• The problem:
Check each line of the listing below for the string "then", and copy the ones that have it.

• Information provided:
--- --- ---

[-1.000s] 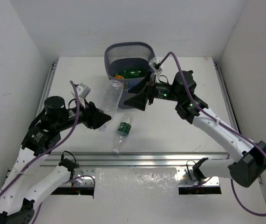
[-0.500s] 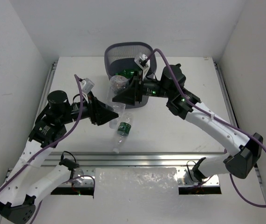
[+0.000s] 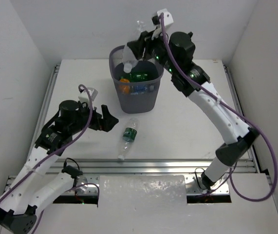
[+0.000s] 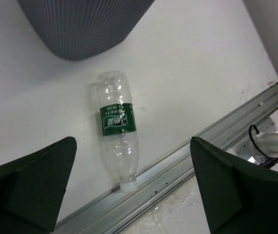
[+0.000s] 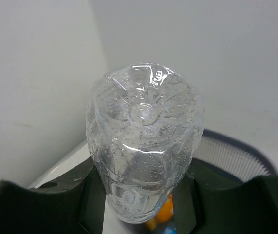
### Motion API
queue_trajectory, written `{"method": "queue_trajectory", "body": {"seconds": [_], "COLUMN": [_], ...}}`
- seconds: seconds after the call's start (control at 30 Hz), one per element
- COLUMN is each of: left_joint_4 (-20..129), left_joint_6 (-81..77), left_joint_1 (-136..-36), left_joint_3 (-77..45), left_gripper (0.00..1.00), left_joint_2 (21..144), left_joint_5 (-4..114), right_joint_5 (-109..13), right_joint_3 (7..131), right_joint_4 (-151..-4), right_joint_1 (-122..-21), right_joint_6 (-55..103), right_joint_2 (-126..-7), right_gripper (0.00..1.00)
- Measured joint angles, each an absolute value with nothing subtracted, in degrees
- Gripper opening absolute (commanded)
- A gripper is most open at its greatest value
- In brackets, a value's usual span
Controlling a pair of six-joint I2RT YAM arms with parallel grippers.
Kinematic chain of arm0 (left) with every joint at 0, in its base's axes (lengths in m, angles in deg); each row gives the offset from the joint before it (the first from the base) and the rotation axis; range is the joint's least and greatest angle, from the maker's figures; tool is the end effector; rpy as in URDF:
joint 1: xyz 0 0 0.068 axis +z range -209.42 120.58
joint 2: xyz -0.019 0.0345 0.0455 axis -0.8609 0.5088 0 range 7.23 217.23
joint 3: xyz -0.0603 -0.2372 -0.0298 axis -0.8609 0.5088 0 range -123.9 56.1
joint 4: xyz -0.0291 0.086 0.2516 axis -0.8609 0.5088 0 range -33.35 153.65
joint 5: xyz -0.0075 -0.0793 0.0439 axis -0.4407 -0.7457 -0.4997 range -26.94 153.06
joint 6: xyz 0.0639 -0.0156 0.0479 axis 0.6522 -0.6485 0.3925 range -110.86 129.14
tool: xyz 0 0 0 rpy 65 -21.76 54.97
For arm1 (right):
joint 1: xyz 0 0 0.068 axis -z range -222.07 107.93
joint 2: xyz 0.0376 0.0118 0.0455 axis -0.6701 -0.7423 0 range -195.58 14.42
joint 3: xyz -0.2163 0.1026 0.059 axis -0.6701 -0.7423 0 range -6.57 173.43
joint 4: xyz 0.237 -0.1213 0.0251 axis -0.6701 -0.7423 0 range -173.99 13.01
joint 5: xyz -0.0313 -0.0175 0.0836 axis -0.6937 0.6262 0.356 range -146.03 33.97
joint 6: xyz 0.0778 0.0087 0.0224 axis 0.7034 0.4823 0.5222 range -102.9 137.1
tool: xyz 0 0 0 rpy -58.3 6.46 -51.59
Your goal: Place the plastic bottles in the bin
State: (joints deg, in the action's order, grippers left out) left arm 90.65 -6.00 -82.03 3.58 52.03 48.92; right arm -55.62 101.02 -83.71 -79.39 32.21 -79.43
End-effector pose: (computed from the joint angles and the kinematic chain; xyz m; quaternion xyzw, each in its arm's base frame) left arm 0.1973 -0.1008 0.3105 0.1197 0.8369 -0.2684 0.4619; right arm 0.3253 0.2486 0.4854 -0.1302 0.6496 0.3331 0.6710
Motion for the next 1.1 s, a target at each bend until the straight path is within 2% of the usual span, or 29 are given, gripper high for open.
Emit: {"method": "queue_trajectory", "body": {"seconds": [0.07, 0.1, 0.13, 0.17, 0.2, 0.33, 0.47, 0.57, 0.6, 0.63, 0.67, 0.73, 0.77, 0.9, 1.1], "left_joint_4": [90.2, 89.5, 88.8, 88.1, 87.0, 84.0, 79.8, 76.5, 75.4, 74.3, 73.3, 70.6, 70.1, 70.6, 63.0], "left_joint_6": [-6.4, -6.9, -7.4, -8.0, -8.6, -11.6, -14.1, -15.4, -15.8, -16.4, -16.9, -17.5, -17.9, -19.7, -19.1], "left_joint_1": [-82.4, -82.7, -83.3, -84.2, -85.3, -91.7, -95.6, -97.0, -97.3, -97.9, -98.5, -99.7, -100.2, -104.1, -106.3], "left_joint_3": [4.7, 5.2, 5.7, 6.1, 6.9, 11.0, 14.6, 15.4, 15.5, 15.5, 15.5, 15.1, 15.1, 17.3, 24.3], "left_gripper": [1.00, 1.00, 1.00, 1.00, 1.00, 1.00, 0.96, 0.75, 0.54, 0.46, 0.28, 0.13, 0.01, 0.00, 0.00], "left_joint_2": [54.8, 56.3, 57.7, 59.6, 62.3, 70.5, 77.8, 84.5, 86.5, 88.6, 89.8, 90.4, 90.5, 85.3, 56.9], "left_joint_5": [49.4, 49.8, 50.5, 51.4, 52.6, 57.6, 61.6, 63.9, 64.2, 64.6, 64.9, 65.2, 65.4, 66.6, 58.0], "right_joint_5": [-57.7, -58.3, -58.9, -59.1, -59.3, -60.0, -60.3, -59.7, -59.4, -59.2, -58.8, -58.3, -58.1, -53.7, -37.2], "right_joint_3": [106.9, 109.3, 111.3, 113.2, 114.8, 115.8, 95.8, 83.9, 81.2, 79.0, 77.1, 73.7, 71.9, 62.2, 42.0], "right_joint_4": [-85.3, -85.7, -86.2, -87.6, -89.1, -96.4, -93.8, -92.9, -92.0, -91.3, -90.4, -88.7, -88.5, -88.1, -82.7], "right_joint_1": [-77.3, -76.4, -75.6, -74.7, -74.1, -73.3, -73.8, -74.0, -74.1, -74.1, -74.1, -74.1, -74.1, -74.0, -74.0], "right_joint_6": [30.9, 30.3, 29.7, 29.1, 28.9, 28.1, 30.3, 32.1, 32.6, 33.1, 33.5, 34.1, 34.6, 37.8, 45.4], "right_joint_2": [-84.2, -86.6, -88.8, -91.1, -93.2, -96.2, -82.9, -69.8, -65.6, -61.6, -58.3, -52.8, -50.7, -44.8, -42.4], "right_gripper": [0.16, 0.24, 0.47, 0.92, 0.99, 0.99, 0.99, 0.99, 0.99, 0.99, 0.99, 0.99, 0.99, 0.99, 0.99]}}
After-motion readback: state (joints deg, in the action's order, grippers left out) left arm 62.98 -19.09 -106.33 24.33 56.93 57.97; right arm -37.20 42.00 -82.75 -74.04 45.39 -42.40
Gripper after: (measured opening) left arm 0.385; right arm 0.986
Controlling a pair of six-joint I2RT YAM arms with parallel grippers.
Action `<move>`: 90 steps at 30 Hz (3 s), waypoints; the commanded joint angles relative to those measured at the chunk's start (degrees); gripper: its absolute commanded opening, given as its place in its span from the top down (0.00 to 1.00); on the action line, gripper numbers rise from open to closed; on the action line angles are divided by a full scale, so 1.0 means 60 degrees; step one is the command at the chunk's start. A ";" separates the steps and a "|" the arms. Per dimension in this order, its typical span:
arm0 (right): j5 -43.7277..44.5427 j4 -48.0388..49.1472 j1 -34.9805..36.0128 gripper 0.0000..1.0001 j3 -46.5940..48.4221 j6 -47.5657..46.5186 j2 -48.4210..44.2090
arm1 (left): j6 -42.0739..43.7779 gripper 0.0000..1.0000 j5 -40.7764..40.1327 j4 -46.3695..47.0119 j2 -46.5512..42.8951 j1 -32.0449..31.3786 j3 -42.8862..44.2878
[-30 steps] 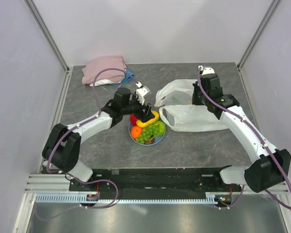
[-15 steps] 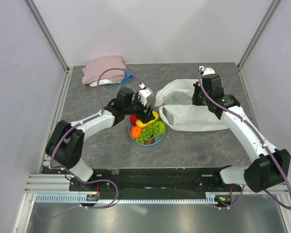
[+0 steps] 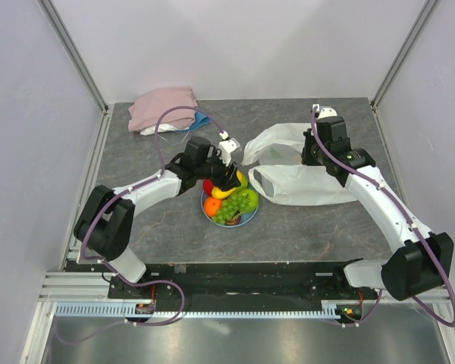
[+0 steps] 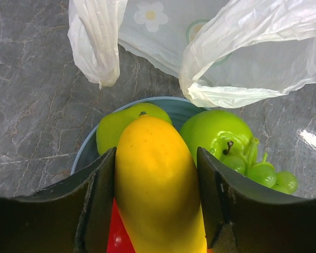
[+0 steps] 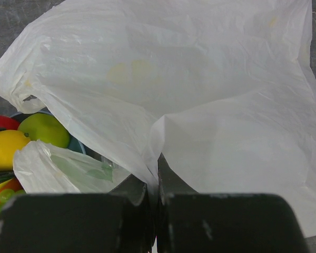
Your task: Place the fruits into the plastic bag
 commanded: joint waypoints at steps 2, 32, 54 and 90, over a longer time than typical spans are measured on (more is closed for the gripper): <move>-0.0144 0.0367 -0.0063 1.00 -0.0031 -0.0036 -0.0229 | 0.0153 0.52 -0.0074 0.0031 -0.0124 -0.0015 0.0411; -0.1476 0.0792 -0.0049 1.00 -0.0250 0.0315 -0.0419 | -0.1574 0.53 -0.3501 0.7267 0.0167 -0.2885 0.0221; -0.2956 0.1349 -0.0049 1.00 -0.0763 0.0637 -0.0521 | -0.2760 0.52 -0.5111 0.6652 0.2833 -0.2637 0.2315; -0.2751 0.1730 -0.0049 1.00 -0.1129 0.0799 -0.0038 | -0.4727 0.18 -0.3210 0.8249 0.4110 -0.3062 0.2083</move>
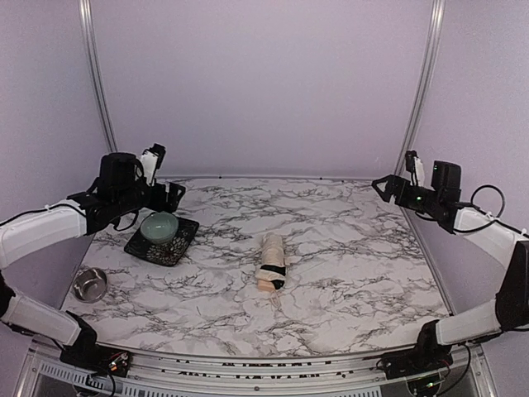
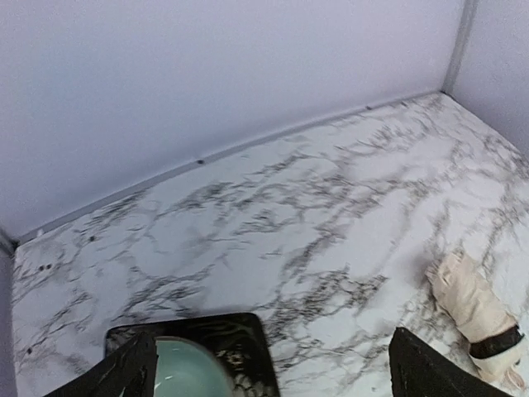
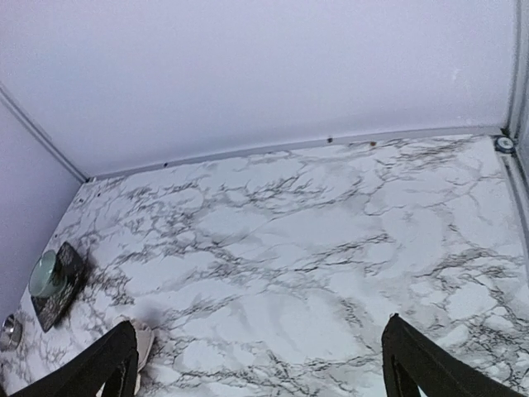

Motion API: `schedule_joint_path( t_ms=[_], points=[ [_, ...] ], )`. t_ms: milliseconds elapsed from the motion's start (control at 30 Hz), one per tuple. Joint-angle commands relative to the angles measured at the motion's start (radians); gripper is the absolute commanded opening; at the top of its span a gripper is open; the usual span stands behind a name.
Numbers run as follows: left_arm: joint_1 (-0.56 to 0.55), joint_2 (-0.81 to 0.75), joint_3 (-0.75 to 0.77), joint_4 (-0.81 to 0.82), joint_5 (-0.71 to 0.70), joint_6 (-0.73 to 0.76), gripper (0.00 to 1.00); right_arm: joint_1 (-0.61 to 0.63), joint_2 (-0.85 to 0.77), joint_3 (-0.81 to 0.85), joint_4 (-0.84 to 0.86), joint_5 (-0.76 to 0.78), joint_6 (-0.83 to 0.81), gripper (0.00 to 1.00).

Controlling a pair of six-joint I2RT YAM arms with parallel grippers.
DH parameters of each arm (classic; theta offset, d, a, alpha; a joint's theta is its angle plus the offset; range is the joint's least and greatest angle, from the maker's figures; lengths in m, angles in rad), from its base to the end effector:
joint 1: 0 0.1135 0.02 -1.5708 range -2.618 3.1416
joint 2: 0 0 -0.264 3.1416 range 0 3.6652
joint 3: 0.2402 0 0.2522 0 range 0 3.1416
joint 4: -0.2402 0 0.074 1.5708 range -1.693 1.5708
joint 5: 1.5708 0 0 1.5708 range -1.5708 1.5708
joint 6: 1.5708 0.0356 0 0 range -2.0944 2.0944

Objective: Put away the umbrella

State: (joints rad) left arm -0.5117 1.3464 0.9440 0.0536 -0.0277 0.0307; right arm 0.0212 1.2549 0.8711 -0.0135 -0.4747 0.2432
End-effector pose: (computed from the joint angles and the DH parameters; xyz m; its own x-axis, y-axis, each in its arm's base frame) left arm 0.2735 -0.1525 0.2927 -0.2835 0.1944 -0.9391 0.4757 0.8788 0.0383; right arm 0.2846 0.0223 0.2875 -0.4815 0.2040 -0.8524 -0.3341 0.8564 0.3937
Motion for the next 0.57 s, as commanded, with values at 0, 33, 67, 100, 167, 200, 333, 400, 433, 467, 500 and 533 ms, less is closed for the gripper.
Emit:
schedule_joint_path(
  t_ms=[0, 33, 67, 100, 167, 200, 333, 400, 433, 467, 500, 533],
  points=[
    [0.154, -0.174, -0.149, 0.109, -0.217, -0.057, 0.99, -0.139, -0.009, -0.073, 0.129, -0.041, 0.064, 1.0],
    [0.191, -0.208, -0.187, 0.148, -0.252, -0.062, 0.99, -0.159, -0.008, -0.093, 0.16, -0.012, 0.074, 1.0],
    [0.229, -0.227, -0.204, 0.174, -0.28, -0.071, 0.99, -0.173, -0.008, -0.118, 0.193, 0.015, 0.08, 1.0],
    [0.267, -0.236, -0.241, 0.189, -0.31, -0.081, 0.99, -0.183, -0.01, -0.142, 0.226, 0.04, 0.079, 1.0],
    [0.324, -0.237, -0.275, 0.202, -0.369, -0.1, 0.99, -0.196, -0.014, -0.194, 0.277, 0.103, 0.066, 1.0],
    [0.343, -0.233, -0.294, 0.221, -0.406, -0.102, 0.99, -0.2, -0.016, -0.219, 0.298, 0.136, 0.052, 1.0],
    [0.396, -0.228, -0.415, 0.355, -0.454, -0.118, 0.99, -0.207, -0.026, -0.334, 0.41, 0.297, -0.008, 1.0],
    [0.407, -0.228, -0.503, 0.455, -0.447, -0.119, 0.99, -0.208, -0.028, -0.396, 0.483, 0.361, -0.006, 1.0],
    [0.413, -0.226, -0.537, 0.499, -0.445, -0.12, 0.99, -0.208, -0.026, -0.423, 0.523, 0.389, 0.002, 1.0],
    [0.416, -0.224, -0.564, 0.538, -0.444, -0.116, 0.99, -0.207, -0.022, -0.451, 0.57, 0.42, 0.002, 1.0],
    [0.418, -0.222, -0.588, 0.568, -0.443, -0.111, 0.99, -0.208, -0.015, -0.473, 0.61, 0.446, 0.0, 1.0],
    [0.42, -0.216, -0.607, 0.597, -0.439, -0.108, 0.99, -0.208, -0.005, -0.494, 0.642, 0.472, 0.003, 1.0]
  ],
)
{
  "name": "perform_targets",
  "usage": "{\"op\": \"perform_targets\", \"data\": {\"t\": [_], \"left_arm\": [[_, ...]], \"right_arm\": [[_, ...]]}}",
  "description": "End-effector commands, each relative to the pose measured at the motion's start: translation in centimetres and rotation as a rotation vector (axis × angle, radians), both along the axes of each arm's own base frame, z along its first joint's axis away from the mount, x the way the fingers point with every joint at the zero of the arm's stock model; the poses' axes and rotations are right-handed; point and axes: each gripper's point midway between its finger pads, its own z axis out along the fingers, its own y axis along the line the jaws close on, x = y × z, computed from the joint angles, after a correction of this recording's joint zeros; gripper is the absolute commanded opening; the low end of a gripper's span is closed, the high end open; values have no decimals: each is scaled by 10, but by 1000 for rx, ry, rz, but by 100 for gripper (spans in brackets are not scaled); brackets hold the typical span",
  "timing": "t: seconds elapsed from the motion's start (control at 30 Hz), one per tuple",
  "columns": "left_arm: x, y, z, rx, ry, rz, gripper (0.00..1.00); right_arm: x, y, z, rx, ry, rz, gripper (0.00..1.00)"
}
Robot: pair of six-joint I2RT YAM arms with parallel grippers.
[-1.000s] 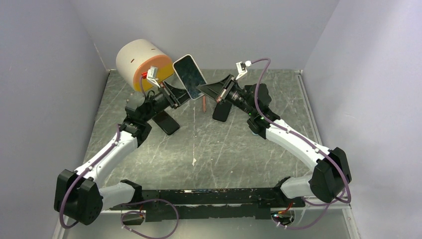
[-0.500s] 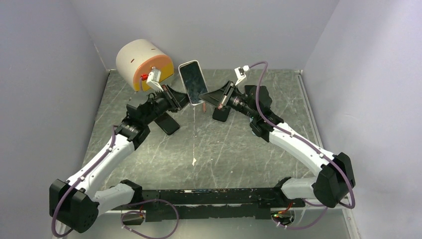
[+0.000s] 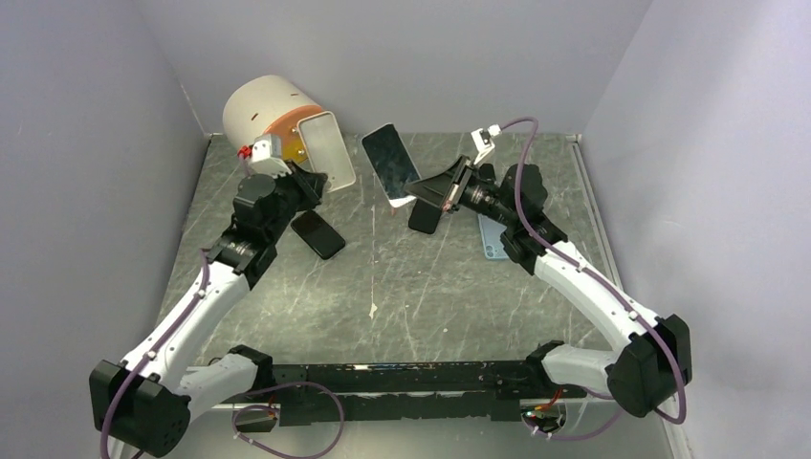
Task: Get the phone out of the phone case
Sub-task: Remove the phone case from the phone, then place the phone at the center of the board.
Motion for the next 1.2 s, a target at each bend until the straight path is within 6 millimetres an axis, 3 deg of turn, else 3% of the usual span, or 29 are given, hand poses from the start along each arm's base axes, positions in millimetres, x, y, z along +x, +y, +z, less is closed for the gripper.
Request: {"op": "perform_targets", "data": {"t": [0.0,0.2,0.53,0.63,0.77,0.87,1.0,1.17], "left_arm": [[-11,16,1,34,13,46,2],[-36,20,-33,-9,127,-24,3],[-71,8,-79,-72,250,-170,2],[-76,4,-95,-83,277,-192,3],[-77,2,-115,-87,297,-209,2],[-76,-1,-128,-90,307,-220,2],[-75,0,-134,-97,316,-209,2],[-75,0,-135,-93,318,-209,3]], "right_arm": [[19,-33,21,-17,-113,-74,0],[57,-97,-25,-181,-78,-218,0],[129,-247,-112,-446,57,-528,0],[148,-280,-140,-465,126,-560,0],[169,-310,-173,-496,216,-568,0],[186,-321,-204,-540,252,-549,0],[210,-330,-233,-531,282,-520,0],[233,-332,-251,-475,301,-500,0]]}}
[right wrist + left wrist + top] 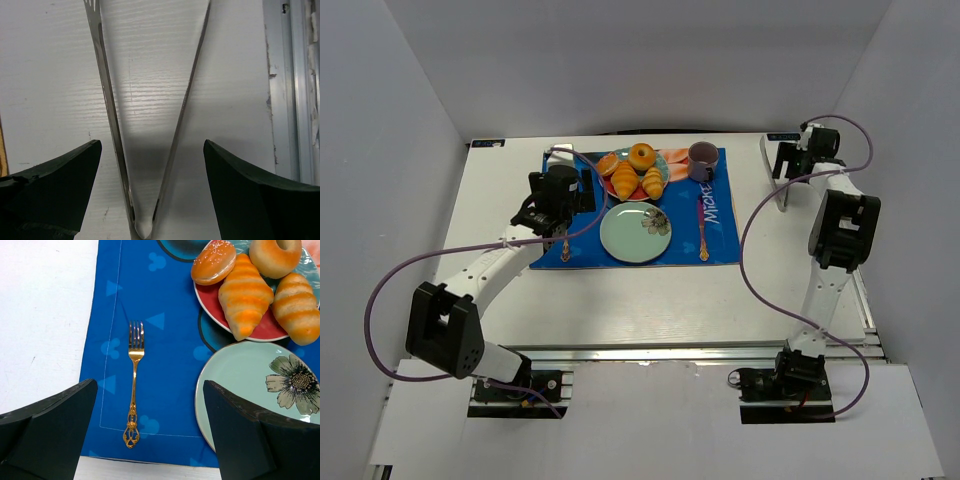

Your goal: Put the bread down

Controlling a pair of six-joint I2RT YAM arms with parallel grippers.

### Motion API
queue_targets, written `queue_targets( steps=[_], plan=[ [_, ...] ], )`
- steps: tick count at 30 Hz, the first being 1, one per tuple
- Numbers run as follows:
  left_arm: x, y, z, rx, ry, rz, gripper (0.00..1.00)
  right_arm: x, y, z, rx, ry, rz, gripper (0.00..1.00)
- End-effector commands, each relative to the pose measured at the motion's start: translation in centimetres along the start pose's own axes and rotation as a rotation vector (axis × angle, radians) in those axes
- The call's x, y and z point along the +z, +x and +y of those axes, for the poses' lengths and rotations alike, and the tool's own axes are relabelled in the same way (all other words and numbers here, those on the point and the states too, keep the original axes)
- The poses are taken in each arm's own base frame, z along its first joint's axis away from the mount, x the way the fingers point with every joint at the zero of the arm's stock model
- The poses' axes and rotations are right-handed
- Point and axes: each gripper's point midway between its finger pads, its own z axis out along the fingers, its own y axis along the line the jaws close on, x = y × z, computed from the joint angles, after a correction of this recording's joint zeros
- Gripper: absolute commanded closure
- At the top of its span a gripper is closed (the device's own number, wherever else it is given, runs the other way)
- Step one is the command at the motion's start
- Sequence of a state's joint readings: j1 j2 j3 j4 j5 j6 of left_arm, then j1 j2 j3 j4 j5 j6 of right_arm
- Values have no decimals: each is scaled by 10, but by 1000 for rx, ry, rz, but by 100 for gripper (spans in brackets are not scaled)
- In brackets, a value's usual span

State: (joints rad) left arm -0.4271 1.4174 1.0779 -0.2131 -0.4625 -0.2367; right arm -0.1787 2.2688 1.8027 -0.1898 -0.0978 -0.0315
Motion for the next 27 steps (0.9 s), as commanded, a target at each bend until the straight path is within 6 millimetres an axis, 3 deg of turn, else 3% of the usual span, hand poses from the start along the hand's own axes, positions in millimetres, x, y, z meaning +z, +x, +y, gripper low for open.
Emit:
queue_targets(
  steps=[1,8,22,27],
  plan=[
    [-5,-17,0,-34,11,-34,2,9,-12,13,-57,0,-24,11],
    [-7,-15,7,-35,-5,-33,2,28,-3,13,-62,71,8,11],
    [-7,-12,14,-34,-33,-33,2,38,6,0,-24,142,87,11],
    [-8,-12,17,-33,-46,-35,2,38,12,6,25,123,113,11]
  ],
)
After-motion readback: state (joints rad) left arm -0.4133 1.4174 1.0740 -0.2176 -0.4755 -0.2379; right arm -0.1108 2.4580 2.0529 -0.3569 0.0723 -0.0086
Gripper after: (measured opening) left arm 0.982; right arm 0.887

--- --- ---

• Your solution:
Sub-task: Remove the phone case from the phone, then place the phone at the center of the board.
- Sequence of a state's joint readings: j1 j2 j3 j4 j5 j6 of left_arm, then j1 j2 j3 j4 j5 j6 of right_arm

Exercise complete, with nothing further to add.